**TASK REQUIREMENTS**
Your answer must be the lines of the material below, exactly as written, from its first line through the line with "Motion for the", and no pictures.
-- RECORDS FOR THE TASK follows --
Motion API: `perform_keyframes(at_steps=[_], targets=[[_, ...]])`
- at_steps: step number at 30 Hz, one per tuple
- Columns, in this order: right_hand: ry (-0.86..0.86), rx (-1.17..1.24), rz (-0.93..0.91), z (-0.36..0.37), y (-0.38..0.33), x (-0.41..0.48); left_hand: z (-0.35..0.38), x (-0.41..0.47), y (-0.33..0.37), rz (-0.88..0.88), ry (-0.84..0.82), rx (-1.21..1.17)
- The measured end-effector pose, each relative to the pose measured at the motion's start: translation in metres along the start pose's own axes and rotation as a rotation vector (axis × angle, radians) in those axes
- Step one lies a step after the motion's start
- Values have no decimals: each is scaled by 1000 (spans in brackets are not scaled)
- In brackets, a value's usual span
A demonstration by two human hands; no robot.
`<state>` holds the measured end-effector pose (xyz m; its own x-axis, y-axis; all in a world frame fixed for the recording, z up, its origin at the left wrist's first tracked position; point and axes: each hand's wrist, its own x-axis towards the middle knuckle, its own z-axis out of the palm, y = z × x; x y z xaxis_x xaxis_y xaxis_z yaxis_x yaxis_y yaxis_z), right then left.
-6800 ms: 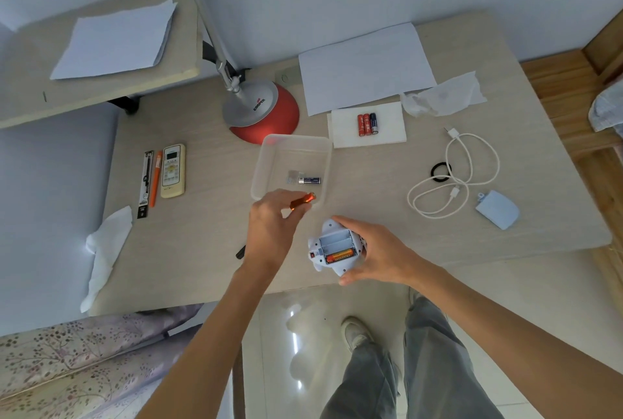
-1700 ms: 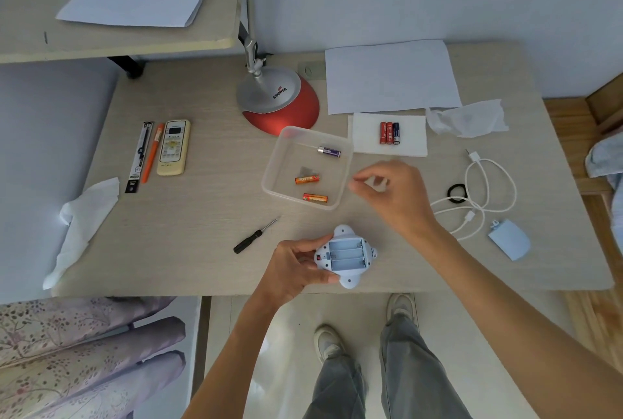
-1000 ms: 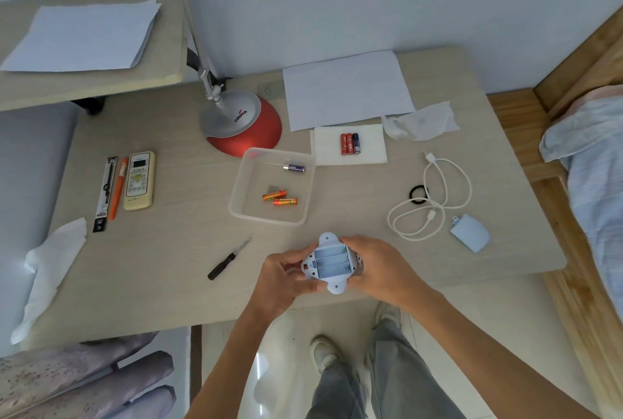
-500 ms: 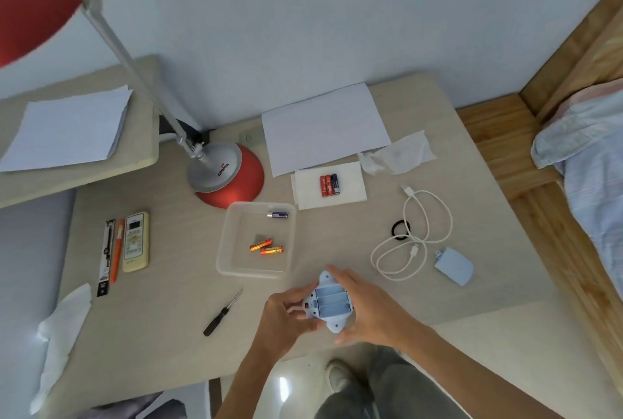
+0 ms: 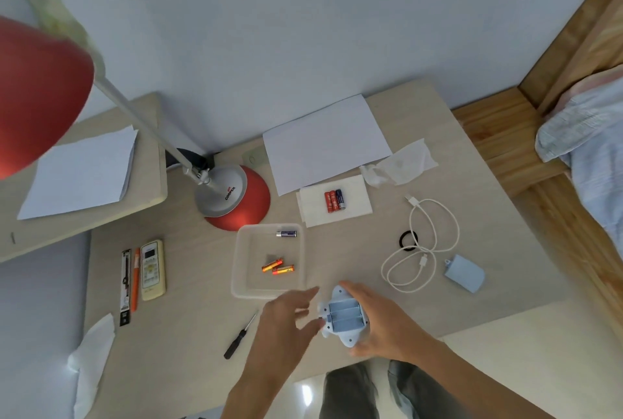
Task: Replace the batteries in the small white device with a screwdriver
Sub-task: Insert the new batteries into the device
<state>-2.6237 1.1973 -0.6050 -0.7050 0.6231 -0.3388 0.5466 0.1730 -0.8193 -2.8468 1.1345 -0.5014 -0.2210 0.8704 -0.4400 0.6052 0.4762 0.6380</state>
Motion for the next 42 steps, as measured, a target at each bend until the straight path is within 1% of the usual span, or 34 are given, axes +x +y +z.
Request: perform_keyframes(at_steps=[3, 4, 6, 8, 11, 14, 17, 20, 24, 28, 30, 33, 38, 40, 42], targets=[[24, 4, -1, 2, -3, 0, -32, 46, 35, 136, 139, 24], [31, 0, -1, 3, -3, -1, -38, 69, 46, 176, 172, 65], [48, 4, 7, 5, -2, -1, -40, 119, 63, 244, 215, 221], [53, 14, 9, 5, -3, 0, -35, 166, 73, 220, 167, 383], [53, 23, 18, 6, -3, 0, -19, 217, 70, 165, 34, 536], [53, 21, 23, 6, -1, 0, -3, 238, 61, 178, -49, 571], [51, 20, 29, 6, -1, 0, 6, 245, 53, 224, -47, 598], [46, 14, 38, 6, -2, 1, 6, 248, 51, 235, -33, 578], [40, 17, 42, 6, -2, 2, 2, 245, 53, 234, -20, 580], [30, 9, 30, 4, -2, 2, -12, 224, 61, 162, 25, 499], [24, 7, 25, 2, -2, 2, -24, 200, 68, 137, 66, 385], [24, 8, 16, 0, -3, 3, -39, 151, 76, 98, 99, 128], [11, -11, 4, -3, -4, 4, -39, 71, 57, 48, 5, -140], [5, -15, 4, -3, -3, 5, -28, 47, 40, 18, -10, -134], [-2, -25, -2, -4, -3, 6, -12, 31, 22, 40, -1, 7]])
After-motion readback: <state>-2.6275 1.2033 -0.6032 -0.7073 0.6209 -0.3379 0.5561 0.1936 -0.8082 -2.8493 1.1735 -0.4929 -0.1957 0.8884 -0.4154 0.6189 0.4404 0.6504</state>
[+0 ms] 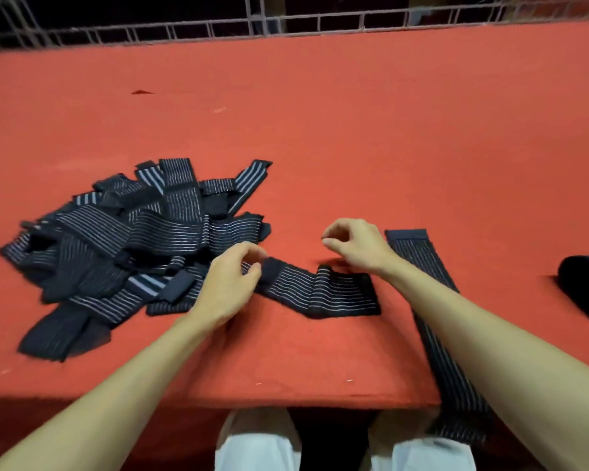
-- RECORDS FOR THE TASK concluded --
**SOLUTION TO THIS PROBLEM**
Motion API: `perform_keyframes(at_steps=[_], targets=[[_, ...]])`
- at_steps: step number at 30 Hz, one per tuple
- Columns, in this order: right_hand: ry (-0.86..0.86), rx (-1.17..1.24), rz (-0.93..0.91), z (-0.36..0.37), y (-0.38..0.33), x (-0.41..0.48); left_hand: z (-0.35..0.38), x (-0.41..0.47), y (-0.33..0.37), rz (-0.88..0.88), ry (-0.84..0.82), rx (-1.21..1.17)
- The measured end-effector pose, each relative to the pose measured at the motion's start: translation in metres along the start pose's own axes and rotation as a rotation vector (axis × angle, radians) in those axes
- Step one lies a step after the motion's start
- Values have no decimals: each is scaled by 1000 (spans in brackets are not scaled)
- In brackets, a value's usual span
A demonstration by two human hands; no robot.
`<state>` holds the measured end-effector pose (xyz m; its own x-axis, y-axis; all in a world frame fixed for the recording, z up, its origin at the left wrist's first tracked position; point and axes: each hand's wrist, its own x-axis towards the middle knuckle, its own z-axis out of the palm, y = z × x; x y z xaxis_x xaxis_y xaxis_z yaxis_x yaxis_y yaxis_z), right then left.
-6800 ms: 
-1700 ms: 
-1000 ms: 
-500 ms: 
+0 ms: 
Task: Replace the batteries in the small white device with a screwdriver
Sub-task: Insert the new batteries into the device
<state>-2.6237 1.1973 -0.6050 -0.7050 0.6231 -0.3388 0.5466 0.1730 -0.8193 -2.8468 1.1345 -0.5014 -0.2210 0.8704 -0.4400 0.6052 0.4762 0.6380</state>
Motion for the next 42 steps, as measured, a target at each bend until the straight path is within 1% of the usual span, or 34 are given, axes +x +y +z.

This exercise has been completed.